In recent years, more and more titles are directly inspired by the immense Lovecraftian imagery, or that take advantage of certain characteristics: just think of independent titles able to grow and carve out a good slice of the market, so as to earn a physical release such as Lovecraft's Untold Stories, or much more noble games that, despite not having Lovecraft as a central core, wisely exploit its characteristics (someone said Bloodborne?), and even productions that despite having a decent budget and the freedom of approach to the contents of the Providence writer, have not managed to fully convince the public (this, for example, is the case of Call of Cthulhu). In this case we are faced with an old-style graphic adventure, which wisely exploits a good pixel art during gameplay, alternating it with a curated cell shading for the narrative phases. It is about Chronicle of Innsmouth: Mountains of Madness, the second chapter in the series that precedes the events of the first Chronicle of Innsmouth by about ten years. If the in-game time runs backwards, instead the playful structure of this point and click adventure takes a small step forward, abandoning the never too much appreciated SCUMM system typical of the historical Lucas titles, moving on to the more streamlined construction through retractable inventory and use of the different mouse buttons. So let's go into detail in the review of the title developed by the team of Psycho Dev.
Survived the horror
Lone Carter is a private investigator of Arkham, hired by the librarian of the city university to investigate his brother, who has long since disappeared and of whom there is no news after he went to the port city of Innsmouth. As we will understand from the first moments in-game, it seems that fate for Detective Carter is very particular, apparently escaping death by the hand (or rather, by "tentacle") of one Shoggoth. The town has a sinister atmosphere and the population seems to be mentally misled by something. The only sane person (and that's saying a lot) is a former ship captain who has turned to alcohol, with the help of which Lone will be able to distract the villagers and head to the railroad leading to Arkham. Not long before, however, in the ice of Antarctica, an expedition of explorers and scholars is making the discovery bigger than mankind will remember.

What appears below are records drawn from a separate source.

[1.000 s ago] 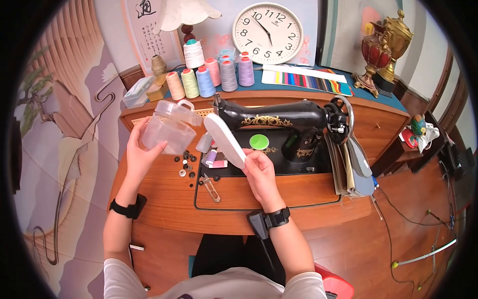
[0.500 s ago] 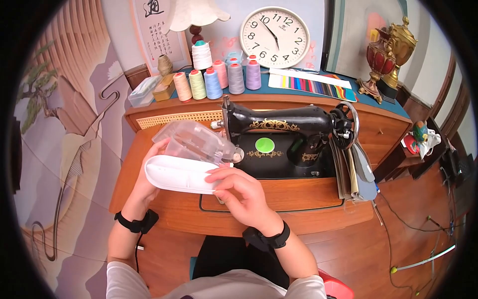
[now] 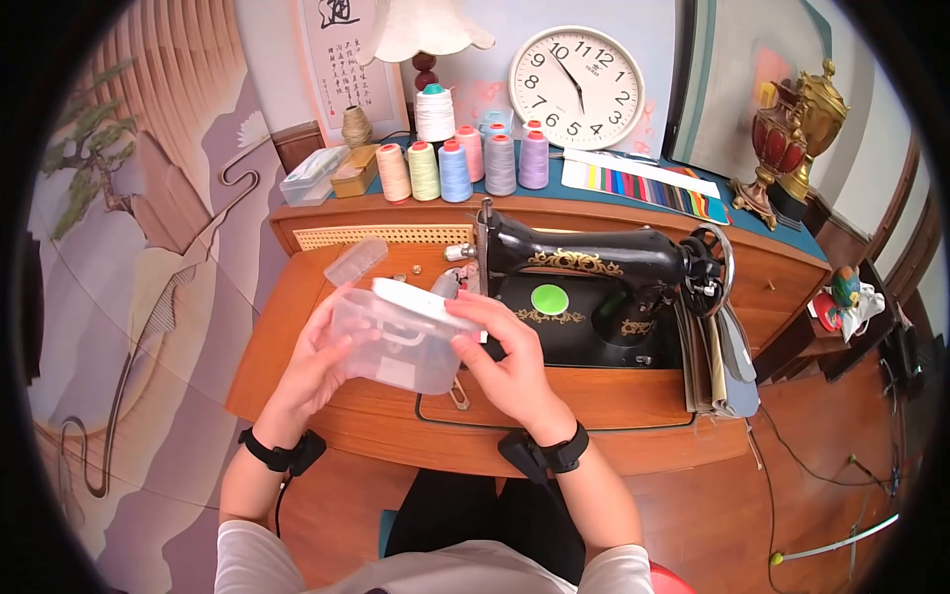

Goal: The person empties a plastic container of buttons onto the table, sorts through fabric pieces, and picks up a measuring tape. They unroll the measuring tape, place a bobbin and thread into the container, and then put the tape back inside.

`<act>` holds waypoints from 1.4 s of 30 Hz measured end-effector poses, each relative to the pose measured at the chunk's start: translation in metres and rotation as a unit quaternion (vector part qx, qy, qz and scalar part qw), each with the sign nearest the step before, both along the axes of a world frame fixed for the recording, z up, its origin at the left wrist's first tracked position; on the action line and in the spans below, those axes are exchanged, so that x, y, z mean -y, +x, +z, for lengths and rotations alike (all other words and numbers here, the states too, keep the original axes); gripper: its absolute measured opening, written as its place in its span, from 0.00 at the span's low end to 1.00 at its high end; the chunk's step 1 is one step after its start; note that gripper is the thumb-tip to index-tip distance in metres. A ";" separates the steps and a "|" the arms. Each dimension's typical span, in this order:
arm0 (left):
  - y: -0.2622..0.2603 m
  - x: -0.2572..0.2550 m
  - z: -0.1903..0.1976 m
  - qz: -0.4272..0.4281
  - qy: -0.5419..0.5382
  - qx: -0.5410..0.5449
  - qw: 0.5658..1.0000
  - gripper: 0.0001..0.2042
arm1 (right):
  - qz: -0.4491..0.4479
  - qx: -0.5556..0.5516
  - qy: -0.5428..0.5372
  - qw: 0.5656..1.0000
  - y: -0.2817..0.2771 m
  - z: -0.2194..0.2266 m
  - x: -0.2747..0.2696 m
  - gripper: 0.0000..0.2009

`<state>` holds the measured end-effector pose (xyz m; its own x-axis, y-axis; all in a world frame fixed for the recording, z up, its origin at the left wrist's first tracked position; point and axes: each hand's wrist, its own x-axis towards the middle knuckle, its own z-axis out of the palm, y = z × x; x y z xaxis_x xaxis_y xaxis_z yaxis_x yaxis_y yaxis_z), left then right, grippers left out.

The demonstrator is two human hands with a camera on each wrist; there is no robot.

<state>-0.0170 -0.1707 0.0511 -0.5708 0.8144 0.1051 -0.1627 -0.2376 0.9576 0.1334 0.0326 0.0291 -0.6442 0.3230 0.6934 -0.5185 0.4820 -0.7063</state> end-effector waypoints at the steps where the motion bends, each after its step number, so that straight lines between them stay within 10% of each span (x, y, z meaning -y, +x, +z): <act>1: -0.003 0.001 0.001 0.009 0.026 0.061 0.998 0.36 | 0.002 -0.014 -0.028 1.000 -0.003 -0.001 -0.001 0.13; 13: -0.100 -0.025 -0.020 0.220 0.089 -0.144 0.961 0.35 | 0.014 0.031 -0.270 0.962 -0.011 -0.052 -0.027 0.04; 19: -0.165 -0.051 -0.079 0.343 0.024 -0.329 0.880 0.30 | -0.012 0.175 -0.225 0.958 -0.014 -0.071 -0.037 0.11; 21: -0.168 -0.049 -0.076 0.396 -0.176 -0.437 0.788 0.31 | -0.020 0.181 -0.189 0.965 -0.014 -0.070 -0.035 0.12; 28: -0.166 -0.037 -0.075 0.289 -0.252 -0.498 0.778 0.43 | -0.125 0.202 0.099 0.966 -0.028 -0.042 -0.015 0.19; 31: -0.165 -0.035 -0.082 0.278 -0.198 -0.468 0.815 0.51 | -0.117 0.375 0.174 0.903 -0.048 -0.025 -0.017 0.16; 42: -0.146 -0.029 -0.062 0.207 -0.274 -0.502 0.794 0.25 | -0.147 0.306 0.154 0.928 -0.106 -0.003 0.004 0.08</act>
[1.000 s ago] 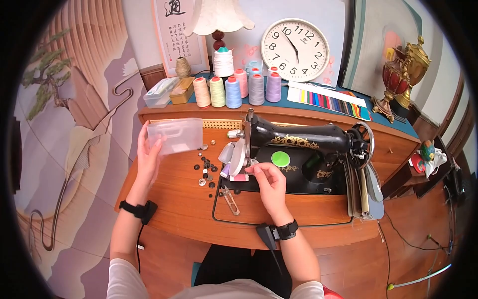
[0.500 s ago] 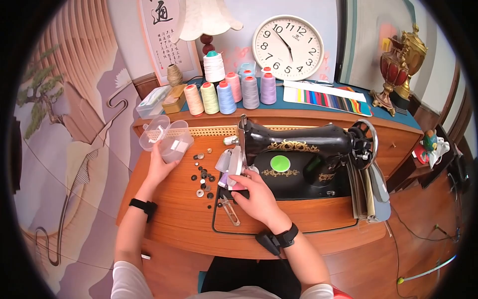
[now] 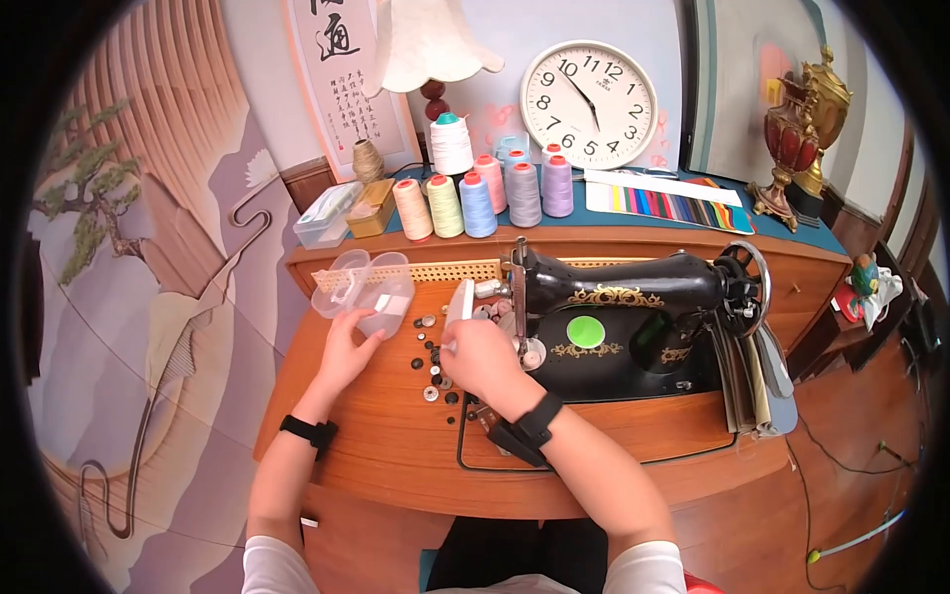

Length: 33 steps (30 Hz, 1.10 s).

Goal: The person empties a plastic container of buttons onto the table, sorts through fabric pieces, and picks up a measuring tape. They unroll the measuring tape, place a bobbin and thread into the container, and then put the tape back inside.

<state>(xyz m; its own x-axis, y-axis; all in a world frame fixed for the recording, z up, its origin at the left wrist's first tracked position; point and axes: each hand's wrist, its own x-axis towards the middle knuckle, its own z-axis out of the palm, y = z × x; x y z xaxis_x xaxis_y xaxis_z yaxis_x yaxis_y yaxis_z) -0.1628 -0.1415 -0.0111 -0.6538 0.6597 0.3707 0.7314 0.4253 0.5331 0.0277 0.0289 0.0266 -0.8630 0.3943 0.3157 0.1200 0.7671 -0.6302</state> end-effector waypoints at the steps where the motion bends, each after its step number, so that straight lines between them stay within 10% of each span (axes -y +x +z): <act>1: 0.001 -0.002 0.001 -0.010 0.001 -0.018 1.000 0.24 | 0.005 -0.008 -0.009 1.000 -0.008 0.002 0.002 0.09; 5: 0.000 -0.002 -0.006 -0.008 0.021 -0.029 0.999 0.28 | 0.019 -0.044 -0.190 0.981 -0.057 -0.019 -0.009 0.13; 17: 0.005 0.013 -0.001 -0.007 0.017 0.015 1.000 0.44 | 0.018 0.076 -0.239 0.968 -0.119 -0.036 0.000 0.18; 26: 0.022 0.014 0.013 0.056 -0.037 0.068 0.995 0.41 | -0.001 -0.023 -0.102 0.995 -0.084 -0.034 -0.013 0.20; 33: 0.064 0.003 0.012 -0.037 -0.013 -0.175 0.984 0.28 | 0.153 0.138 0.127 0.970 -0.007 -0.022 0.006 0.13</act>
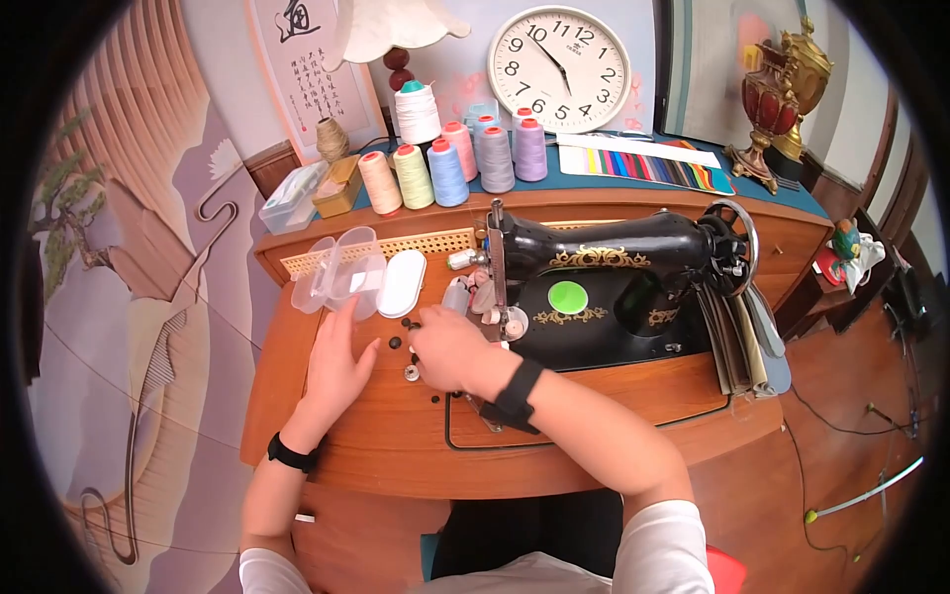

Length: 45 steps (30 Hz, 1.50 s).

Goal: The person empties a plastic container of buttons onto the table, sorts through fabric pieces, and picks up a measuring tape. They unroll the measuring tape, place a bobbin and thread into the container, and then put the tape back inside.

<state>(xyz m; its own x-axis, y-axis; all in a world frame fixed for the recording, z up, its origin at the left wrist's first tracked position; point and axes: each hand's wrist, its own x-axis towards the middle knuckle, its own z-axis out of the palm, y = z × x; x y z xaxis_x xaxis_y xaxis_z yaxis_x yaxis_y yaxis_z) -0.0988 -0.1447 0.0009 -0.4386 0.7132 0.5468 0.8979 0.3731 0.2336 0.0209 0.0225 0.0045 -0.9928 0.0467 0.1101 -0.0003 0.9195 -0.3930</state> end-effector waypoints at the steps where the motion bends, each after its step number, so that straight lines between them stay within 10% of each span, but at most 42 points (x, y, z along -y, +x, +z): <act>1: 0.010 -0.005 0.007 -0.027 0.003 -0.002 1.000 0.27 | 0.009 -0.055 0.030 0.998 0.011 -0.005 0.004 0.12; 9: 0.012 -0.029 -0.015 -0.206 -0.131 0.023 0.969 0.18 | -0.017 -0.103 -0.030 0.994 0.082 -0.003 -0.007 0.11; 21: 0.002 0.011 0.000 -0.112 -0.296 0.022 0.948 0.20 | -0.027 0.113 -0.069 0.991 0.090 -0.005 -0.014 0.15; 34: 0.009 -0.018 -0.010 -0.160 -0.302 -0.075 0.937 0.27 | -0.005 0.039 -0.120 0.992 0.088 -0.017 -0.030 0.12; 45: 0.019 -0.102 0.007 -0.174 -0.228 -0.019 0.958 0.23 | -0.153 0.015 -0.345 0.926 0.120 -0.003 -0.101 0.16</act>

Proceeding further in the plot would be tantamount to making event spoilers, given that the evolving situation regarding Lone and the adventure companions she will meet is full of reversals and secrets to be discovered as you play. Clearly some of the reconstructed topics and events have to do with the novel of the same name HP Lovecraft, To the Mountains of Madness, but the influences and some other parts are inspired by the rest of the imagery created by the writer. In the course of events, moreover, we will also have the honor of checking Lovecraft himself for a small scene, as well as the Crazy Arab (complete with writing the Necronomicon in tow).
Too small a painting
On a playful level, Chronicle of Innsmouth: Mountains of Madness stands out as a very simple title in mechanics. As anticipated, compared to the predecessor, a more streamlined game system was preferred, making use of the retractable inventory placed at the top of the screen, with the possibility as usual - if needed - to combine certain objects. The adventure is kept on a medium-low level of difficulty, with only a couple of puzzles that prove to be more difficult to solve, while in some cases we will find ourselves solving uncomfortable situations (a bit like Monkey Island) with the classic method " by trial and error ".
However, the various sections of the game will be very "limited", also due to one marked linearity of events and a small number of backdrops per section, which further reduces the possibilities to "feel" in case of doubts or in case you get stuck. The adventure it is not excessively long-lived, which is promoted without infamy and without praise because it does not stretch the broth unnecessarily, but is based on an always interesting and continuous narrative. One of the flaws found, and that in a game with a narrative depth would have been the maximum, is the lack of a mini section in the menu or in the inventory where you can summarize the latest dialogues, in case there was a need to retrieve some information . For the rest, the quality is more than pleasant: simple but suggestive pixel art, not bad dubbing, and a localization present for all the menus and texts (but not the items).